In which lines of the data does the string "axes" appear? Copy every one.

- Data below
#####
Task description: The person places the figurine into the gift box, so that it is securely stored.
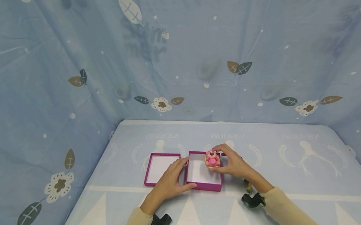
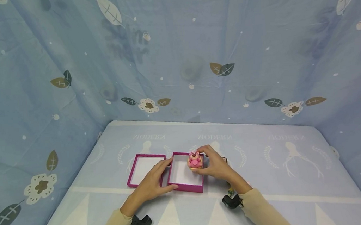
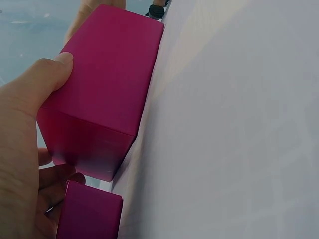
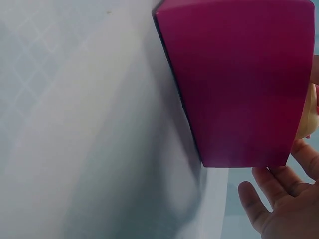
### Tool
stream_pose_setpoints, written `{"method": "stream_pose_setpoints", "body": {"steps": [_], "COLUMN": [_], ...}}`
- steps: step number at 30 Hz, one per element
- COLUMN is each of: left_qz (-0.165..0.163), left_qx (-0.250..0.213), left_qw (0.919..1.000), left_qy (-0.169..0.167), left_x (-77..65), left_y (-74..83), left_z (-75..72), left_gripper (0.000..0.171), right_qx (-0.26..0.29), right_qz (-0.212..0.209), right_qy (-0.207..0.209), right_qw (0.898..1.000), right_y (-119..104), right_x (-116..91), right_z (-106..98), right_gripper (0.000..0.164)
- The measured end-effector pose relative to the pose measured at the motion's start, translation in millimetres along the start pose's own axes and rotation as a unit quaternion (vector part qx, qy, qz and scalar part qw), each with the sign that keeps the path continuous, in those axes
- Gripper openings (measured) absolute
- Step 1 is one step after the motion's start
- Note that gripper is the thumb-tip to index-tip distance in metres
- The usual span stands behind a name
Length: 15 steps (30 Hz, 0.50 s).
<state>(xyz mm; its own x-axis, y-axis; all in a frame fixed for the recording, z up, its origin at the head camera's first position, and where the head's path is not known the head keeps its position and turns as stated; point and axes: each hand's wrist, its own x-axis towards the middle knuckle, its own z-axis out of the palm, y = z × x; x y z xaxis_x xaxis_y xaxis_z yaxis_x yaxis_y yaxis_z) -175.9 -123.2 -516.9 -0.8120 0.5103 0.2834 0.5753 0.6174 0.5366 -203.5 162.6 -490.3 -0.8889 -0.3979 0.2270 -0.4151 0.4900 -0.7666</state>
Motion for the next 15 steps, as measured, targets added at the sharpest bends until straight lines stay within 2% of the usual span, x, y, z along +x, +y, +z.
{"method": "stream_pose_setpoints", "body": {"steps": [10,15], "left_qz": [-0.011,-0.01], "left_qx": [0.0,-0.002], "left_qw": [0.9999,0.9999], "left_qy": [-0.006,-0.004], "left_x": [0.6,0.7], "left_y": [-1.0,-1.0], "left_z": [2.5,2.2], "left_gripper": [0.095,0.095], "right_qx": [-0.006,-0.034], "right_qz": [0.002,0.01], "right_qy": [-0.004,-0.004], "right_qw": [1.0,0.999], "right_y": [3.1,0.1], "right_x": [-2.5,-2.9], "right_z": [6.5,9.1], "right_gripper": [0.063,0.066]}}
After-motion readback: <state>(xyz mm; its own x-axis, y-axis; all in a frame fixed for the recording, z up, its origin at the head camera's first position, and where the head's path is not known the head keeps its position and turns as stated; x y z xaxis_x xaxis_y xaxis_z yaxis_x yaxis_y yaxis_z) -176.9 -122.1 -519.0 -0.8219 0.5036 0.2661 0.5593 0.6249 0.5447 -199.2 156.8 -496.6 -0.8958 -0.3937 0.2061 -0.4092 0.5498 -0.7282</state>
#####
- Output below
- The measured end-effector pose relative to the pose measured at the motion's start, translation in millimetres along the start pose's own axes and rotation as a unit quaternion (vector part qx, qy, qz and scalar part qw), each with the sign that keeps the path continuous, in those axes
<state>(xyz mm; its own x-axis, y-axis; all in a frame fixed for the recording, z up, its origin at the head camera's first position, and where the head's path is not known the head keeps its position and turns as stated; point and axes: each hand's wrist, its own x-axis towards the middle knuckle, its own z-axis out of the palm, y = z × x; x y z xaxis_x xaxis_y xaxis_z yaxis_x yaxis_y yaxis_z) -175.9 -123.2 -516.9 -0.8120 0.5103 0.2834 0.5753 0.6174 0.5366 -203.5 162.6 -490.3 -0.8889 -0.3979 0.2270 -0.4151 0.4900 -0.7666</state>

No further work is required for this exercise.